Subsequent follow-up of the control participants over three years revealed that, to date, five people have developed a mild cognitive impairment (which is a diagnosis to describe cognitive impairments that are worse than expected for an individual’s age or education, but mild enough not to interfere with the person’s ability to do their daily activities). One person has developed Alzheimer’s disease. Of these people, four had been classified as NC-low and one had borderline amyloid beta levels between the high and low groups.

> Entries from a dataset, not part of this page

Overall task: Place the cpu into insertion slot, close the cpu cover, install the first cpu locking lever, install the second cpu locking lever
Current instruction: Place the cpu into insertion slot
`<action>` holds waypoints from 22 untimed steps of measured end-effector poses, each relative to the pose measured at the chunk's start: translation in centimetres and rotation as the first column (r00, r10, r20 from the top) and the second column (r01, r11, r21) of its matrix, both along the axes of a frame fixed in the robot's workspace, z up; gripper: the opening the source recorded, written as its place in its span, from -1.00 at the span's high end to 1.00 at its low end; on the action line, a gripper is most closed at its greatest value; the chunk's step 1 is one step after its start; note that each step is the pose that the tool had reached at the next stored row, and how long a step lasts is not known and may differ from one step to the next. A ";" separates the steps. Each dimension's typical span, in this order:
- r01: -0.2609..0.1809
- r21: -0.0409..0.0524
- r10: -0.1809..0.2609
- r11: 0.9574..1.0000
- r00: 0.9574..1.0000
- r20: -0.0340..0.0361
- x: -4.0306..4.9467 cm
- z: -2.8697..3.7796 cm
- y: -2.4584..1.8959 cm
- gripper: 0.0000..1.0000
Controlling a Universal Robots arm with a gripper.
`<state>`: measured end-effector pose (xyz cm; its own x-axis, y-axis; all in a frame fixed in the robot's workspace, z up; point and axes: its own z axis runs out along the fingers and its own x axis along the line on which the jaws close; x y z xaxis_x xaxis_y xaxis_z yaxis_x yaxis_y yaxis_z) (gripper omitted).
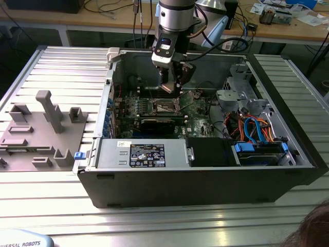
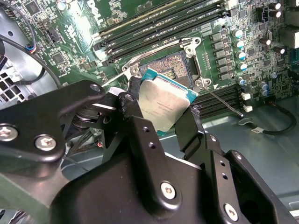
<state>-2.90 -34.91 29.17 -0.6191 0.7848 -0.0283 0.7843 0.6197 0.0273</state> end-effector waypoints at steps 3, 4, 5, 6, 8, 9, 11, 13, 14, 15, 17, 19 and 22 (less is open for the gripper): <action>0.001 0.000 -0.001 1.000 1.000 0.000 0.00 -0.01 0.00 -0.08; 0.002 0.000 -0.002 1.000 1.000 0.000 0.00 -0.01 0.00 -0.08; 0.002 0.000 -0.002 1.000 1.000 0.000 0.00 -0.01 0.00 -0.08; 0.002 0.000 -0.002 1.000 1.000 0.000 0.00 -0.01 0.00 -0.08; 0.004 0.000 -0.004 1.000 1.000 0.000 0.00 -0.02 0.00 -0.08; 0.004 0.000 -0.004 1.000 1.000 0.000 0.00 -0.02 0.00 -0.08; 0.005 0.000 -0.005 1.000 1.000 0.000 0.00 -0.02 0.00 -0.08; 0.006 0.000 -0.006 1.000 1.000 0.000 0.00 -0.02 0.00 -0.08; 0.006 0.000 -0.006 1.000 1.000 0.000 0.00 -0.02 0.00 -0.08; 0.007 0.000 -0.007 1.000 1.000 0.000 0.00 -0.02 0.00 -0.08; 0.008 0.000 -0.008 1.000 1.000 0.000 0.00 -0.03 0.00 -0.08; 0.010 0.000 -0.010 1.000 1.000 0.000 0.00 -0.03 0.00 -0.08; 0.011 0.000 -0.011 1.000 1.000 0.000 0.00 -0.03 0.00 -0.08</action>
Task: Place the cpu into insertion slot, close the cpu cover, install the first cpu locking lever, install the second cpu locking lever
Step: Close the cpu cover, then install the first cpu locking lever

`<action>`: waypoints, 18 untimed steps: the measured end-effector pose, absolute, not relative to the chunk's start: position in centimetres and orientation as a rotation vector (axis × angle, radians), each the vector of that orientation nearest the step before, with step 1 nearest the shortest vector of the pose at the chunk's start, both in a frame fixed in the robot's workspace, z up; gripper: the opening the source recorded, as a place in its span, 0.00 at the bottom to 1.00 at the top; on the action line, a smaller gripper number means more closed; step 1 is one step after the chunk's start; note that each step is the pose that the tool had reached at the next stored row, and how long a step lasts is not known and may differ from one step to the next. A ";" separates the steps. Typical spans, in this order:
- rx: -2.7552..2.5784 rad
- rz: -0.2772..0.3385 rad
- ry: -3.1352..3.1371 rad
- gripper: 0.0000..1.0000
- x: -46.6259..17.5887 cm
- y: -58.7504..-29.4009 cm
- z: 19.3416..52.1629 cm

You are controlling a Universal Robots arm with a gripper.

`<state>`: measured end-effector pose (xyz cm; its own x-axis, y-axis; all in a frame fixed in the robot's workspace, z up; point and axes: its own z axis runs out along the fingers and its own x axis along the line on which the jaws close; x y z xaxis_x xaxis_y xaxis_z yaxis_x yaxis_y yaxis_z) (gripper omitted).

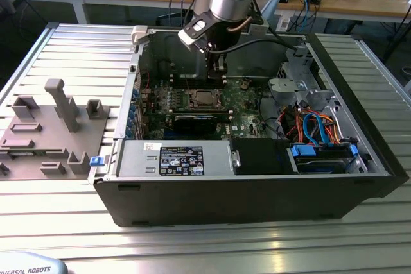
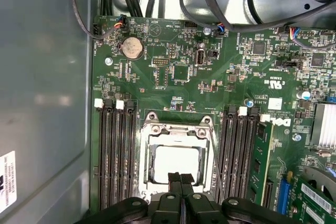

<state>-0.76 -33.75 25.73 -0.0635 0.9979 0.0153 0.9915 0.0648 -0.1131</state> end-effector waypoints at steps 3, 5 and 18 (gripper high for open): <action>-2.087 0.110 -2.226 0.11 -0.8 -33.7 25.9; -2.087 0.110 -2.226 0.11 -0.8 -33.7 25.9; -2.087 0.100 -2.237 0.11 -0.8 -33.7 25.9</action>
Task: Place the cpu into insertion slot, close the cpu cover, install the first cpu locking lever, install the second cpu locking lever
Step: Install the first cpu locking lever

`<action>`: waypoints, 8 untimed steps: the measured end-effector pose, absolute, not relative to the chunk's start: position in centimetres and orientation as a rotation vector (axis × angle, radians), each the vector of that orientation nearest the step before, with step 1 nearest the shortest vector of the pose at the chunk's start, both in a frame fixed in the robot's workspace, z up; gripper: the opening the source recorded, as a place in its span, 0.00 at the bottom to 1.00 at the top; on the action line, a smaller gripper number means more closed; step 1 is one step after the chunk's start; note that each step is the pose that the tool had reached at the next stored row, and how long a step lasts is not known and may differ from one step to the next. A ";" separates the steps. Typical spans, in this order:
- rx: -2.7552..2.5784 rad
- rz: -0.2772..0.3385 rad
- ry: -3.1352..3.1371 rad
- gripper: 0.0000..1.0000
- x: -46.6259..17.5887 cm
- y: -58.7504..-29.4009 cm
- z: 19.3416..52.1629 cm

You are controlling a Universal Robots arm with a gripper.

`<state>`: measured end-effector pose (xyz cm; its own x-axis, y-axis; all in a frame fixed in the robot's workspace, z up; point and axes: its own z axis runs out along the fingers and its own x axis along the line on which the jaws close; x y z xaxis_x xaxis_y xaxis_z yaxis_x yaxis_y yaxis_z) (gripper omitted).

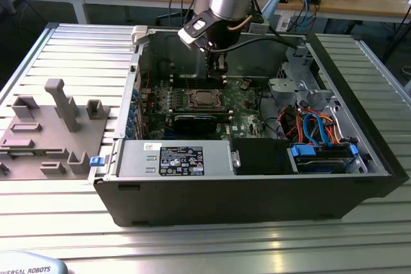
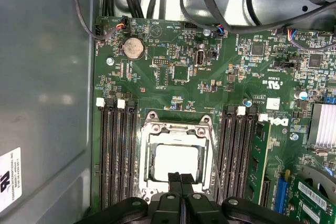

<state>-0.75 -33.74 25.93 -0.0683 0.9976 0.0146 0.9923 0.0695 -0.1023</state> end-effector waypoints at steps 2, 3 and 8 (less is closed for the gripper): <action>-2.113 0.047 -2.265 0.11 -0.8 -33.7 25.9; -2.123 0.027 -2.275 0.11 -0.8 -33.7 25.9; -2.126 0.021 -2.279 0.11 -0.8 -33.7 25.9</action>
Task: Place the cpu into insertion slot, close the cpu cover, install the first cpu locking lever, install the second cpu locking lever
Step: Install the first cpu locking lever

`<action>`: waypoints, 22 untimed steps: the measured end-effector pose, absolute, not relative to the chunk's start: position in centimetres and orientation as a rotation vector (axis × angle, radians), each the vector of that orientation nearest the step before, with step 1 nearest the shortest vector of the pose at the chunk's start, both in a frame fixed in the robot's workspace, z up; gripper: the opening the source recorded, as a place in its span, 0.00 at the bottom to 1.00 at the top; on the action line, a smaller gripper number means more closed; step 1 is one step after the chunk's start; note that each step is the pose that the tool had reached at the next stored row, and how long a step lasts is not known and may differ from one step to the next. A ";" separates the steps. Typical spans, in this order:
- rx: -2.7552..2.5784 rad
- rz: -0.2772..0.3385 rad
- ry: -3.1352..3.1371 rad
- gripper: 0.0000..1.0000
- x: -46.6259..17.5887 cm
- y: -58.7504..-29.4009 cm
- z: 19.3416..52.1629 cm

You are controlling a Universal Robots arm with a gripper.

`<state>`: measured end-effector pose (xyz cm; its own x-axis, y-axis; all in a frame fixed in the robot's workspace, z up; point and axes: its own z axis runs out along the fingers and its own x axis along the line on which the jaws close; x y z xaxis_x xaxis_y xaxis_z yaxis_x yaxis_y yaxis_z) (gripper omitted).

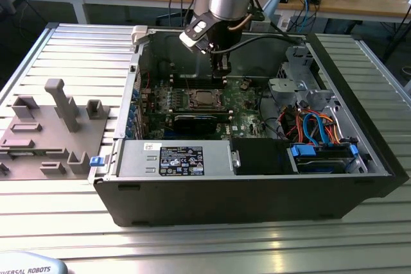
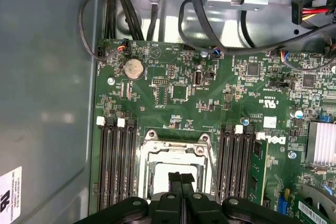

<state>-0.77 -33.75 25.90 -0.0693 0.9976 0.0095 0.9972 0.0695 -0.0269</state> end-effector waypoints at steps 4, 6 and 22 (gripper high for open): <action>-2.127 0.015 -2.283 0.11 -0.8 -33.7 25.9; -2.106 0.016 -2.302 0.11 -0.8 -33.8 25.9; -1.933 0.018 -2.451 0.11 -0.8 -33.7 25.9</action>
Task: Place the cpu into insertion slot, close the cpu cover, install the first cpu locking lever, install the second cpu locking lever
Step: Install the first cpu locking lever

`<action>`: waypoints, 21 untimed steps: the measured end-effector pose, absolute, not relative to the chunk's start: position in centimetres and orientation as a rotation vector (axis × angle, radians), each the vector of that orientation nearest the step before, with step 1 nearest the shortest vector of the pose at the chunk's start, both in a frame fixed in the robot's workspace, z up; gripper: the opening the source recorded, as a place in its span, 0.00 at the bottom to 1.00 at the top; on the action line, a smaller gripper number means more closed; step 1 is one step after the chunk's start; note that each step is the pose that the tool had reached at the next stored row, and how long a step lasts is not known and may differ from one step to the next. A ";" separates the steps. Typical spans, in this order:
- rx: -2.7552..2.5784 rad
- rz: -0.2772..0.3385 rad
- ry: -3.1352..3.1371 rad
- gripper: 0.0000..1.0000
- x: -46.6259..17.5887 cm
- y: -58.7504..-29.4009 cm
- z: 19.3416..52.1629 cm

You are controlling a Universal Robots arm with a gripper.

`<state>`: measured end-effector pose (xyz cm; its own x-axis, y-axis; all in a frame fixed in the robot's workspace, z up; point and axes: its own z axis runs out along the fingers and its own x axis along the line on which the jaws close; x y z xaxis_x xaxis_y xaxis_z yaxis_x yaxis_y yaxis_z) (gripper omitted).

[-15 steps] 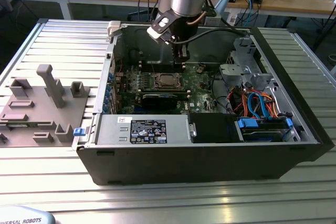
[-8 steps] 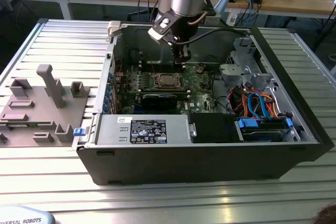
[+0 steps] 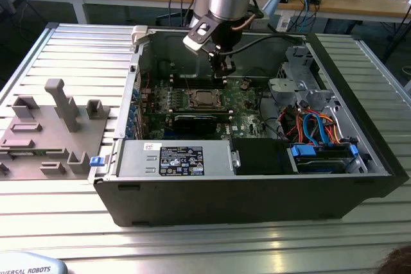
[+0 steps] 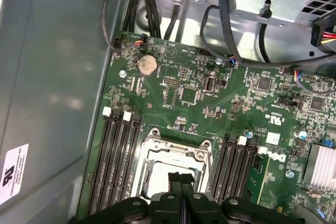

The researchers said that CSF amyloid beta levels in the NC-low group were similar to post-mortem samples that were taken from people who had died with Alzheimer’s disease. They said that “the control group with amyloid beta levels within the Alzheimer’s disease range had significantly higher rates of whole brain [loss] over the following year compared to those with higher CSF amyloid beta levels”.
They said that their data were consistent with the hypothesis that cognitively normal individuals with low CSF amyloid may not only be at higher risk of developing Alzheimer’s disease, but may “already be some way down the pathogenic pathway” (meaning the disease process has already started).
This is a useful study that has demonstrated that CSF amyloid beta could be associated with brain cell loss in the healthy elderly. However, as the researchers point out, they cannot say that these measurements can be used to determine whether someone will go on to develop Alzheimer’s or not.
Further research following a larger group of people over time would be needed to determine whether this is the case. Also:
Importantly, the researchers are not recommending that this test is ready or appropriate for use as a screening test yet. Studies of diagnostic accuracy and better treatments for the condition are needed before it could be widely used to screen for Alzheimer’s.